TASK INSTRUCTIONS ->
Would you please copy every line of the material that follows, exactly as it reads?

======

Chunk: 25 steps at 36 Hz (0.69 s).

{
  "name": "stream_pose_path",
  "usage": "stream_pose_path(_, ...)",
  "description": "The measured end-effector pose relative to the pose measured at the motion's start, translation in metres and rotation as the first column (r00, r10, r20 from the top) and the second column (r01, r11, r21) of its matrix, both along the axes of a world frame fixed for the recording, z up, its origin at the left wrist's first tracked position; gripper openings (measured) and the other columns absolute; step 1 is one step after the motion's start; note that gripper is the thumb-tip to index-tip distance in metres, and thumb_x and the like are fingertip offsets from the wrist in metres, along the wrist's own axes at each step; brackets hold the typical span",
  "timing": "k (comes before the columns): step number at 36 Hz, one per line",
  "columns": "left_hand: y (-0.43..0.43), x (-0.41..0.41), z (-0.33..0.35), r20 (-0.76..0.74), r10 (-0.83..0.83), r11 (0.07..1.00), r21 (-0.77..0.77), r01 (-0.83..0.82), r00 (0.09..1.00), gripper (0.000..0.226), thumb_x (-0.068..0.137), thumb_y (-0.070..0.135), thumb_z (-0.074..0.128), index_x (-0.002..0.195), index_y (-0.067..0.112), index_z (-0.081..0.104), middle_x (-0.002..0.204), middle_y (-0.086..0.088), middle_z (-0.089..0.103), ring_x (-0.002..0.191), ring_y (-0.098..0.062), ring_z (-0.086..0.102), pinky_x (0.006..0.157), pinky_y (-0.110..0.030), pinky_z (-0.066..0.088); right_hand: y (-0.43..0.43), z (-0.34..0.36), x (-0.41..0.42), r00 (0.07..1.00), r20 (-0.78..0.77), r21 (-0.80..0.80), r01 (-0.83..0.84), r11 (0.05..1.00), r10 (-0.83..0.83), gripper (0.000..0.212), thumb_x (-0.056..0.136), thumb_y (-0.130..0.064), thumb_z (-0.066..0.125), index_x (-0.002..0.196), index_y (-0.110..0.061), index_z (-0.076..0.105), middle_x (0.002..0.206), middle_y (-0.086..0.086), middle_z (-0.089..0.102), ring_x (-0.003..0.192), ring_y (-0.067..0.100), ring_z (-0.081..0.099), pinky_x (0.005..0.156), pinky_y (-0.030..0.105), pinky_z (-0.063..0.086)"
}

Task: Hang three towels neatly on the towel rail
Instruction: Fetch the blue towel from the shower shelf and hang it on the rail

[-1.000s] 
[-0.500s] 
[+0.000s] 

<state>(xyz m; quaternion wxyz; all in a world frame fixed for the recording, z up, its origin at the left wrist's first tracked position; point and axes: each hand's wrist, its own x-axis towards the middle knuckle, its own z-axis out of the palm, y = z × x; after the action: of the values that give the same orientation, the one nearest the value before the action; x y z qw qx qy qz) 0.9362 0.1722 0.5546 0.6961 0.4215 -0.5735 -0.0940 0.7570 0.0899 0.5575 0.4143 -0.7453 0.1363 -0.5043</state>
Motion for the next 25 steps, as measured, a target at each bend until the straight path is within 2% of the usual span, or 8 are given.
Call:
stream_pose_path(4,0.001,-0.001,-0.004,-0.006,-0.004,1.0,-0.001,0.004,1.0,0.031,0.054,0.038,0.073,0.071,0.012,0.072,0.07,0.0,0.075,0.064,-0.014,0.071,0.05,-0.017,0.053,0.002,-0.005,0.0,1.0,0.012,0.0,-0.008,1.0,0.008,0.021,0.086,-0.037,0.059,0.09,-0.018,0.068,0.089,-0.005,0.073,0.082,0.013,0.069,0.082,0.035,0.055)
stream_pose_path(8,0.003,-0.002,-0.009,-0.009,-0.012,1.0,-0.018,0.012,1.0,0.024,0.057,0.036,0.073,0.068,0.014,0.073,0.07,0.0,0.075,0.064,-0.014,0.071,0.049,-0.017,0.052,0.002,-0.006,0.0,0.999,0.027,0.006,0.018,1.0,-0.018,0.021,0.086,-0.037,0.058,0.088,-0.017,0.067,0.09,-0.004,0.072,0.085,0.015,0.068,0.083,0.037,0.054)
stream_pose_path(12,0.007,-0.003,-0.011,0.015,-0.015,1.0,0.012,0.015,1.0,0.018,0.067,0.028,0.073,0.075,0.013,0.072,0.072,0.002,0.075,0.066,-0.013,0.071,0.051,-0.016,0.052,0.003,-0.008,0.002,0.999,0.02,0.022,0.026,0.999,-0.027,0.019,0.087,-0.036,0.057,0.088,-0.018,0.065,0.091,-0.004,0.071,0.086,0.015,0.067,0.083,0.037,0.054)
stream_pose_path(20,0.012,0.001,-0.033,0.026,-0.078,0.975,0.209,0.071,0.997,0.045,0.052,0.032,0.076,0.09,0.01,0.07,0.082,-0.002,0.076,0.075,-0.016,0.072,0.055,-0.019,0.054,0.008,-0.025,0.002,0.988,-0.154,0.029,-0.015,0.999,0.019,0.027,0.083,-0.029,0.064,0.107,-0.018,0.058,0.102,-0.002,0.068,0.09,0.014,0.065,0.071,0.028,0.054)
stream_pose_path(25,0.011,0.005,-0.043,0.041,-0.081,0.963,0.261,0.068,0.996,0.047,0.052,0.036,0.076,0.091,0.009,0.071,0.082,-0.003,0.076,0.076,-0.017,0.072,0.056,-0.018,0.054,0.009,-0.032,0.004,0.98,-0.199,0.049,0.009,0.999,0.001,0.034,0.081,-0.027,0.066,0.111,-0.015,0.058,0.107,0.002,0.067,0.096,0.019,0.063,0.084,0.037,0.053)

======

EXERCISE RESULT ->
Chunk: 25 steps at 36 Hz (0.69 s).

{
  "name": "stream_pose_path",
  "usage": "stream_pose_path(_, ...)",
  "description": "The measured end-effector pose relative to the pose measured at the motion's start, translation in metres and rotation as the first column (r00, r10, r20 from the top) and the second column (r01, r11, r21) of its matrix, both along the axes of a world frame fixed for the recording, z up, its origin at the left wrist's first tracked position; gripper openings (measured) and the other columns absolute; step 1 is one step after the motion's start; note that gripper is the thumb-tip to index-tip distance in metres, and thumb_x and the like are fingertip offsets from the wrist in metres, along the wrist's own axes at each step; brackets hold the typical span",
  "timing": "k (comes before the columns): step number at 36 Hz, one per line",
  "columns": "left_hand: y (-0.43..0.43), x (-0.41..0.41), z (-0.33..0.35), r20 (-0.76..0.74), r10 (-0.83..0.83), r11 (0.07..1.00), r21 (-0.77..0.77), r01 (-0.83..0.82), r00 (0.09..1.00), gripper (0.000..0.226), thumb_x (-0.068..0.137), thumb_y (-0.070..0.135), thumb_z (-0.074..0.128), index_x (-0.002..0.195), index_y (-0.067..0.112), index_z (-0.081..0.104), middle_x (-0.002..0.204), middle_y (-0.086..0.088), middle_z (-0.089..0.103), ring_x (-0.002..0.191), ring_y (-0.098..0.062), ring_z (-0.086..0.102), pinky_x (0.006..0.157), pinky_y (-0.110..0.030), pinky_z (-0.066..0.088); right_hand: y (-0.43..0.43), z (-0.34..0.36), x (-0.41..0.42), r00 (0.07..1.00), r20 (-0.78..0.77), r21 (-0.80..0.80), r01 (-0.83..0.84), r11 (0.05..1.00), r10 (-0.83..0.83), gripper (0.000..0.212), thumb_x (-0.056..0.136), thumb_y (-0.130..0.064), thumb_z (-0.066..0.125), index_x (-0.002..0.196), index_y (-0.110..0.061), index_z (-0.076..0.105), middle_x (0.002..0.206), middle_y (-0.086..0.086), middle_z (-0.089..0.102), ring_x (-0.003..0.192), ring_y (-0.067..0.100), ring_z (-0.081..0.099), pinky_x (0.005..0.156), pinky_y (-0.030..0.105), pinky_z (-0.063..0.086)"
}

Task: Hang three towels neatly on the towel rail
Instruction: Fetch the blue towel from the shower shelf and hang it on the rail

[-1.000s] 
[-0.500s] 
[+0.000s] 

<state>(xyz m; quaternion wxyz; all in a world frame fixed for the recording, z up, its origin at the left wrist's first tracked position; point and axes: each hand's wrist, its own x-axis towards the middle knuckle, its own z-axis out of the palm, y = z × x; after the action: of the values that give the same orientation, the one nearest the value before the action; x y z qw qx qy qz) 0.9362 0.1722 0.5546 0.6961 0.4215 -0.5735 -0.0940 0.7570 0.0899 0.5575 0.4143 -0.7453 0.1363 -0.5043</state>
Motion for the next 25 steps, as measured, a target at each bend until the straight path is within 2% of the usual span, or 8 are given.
Call:
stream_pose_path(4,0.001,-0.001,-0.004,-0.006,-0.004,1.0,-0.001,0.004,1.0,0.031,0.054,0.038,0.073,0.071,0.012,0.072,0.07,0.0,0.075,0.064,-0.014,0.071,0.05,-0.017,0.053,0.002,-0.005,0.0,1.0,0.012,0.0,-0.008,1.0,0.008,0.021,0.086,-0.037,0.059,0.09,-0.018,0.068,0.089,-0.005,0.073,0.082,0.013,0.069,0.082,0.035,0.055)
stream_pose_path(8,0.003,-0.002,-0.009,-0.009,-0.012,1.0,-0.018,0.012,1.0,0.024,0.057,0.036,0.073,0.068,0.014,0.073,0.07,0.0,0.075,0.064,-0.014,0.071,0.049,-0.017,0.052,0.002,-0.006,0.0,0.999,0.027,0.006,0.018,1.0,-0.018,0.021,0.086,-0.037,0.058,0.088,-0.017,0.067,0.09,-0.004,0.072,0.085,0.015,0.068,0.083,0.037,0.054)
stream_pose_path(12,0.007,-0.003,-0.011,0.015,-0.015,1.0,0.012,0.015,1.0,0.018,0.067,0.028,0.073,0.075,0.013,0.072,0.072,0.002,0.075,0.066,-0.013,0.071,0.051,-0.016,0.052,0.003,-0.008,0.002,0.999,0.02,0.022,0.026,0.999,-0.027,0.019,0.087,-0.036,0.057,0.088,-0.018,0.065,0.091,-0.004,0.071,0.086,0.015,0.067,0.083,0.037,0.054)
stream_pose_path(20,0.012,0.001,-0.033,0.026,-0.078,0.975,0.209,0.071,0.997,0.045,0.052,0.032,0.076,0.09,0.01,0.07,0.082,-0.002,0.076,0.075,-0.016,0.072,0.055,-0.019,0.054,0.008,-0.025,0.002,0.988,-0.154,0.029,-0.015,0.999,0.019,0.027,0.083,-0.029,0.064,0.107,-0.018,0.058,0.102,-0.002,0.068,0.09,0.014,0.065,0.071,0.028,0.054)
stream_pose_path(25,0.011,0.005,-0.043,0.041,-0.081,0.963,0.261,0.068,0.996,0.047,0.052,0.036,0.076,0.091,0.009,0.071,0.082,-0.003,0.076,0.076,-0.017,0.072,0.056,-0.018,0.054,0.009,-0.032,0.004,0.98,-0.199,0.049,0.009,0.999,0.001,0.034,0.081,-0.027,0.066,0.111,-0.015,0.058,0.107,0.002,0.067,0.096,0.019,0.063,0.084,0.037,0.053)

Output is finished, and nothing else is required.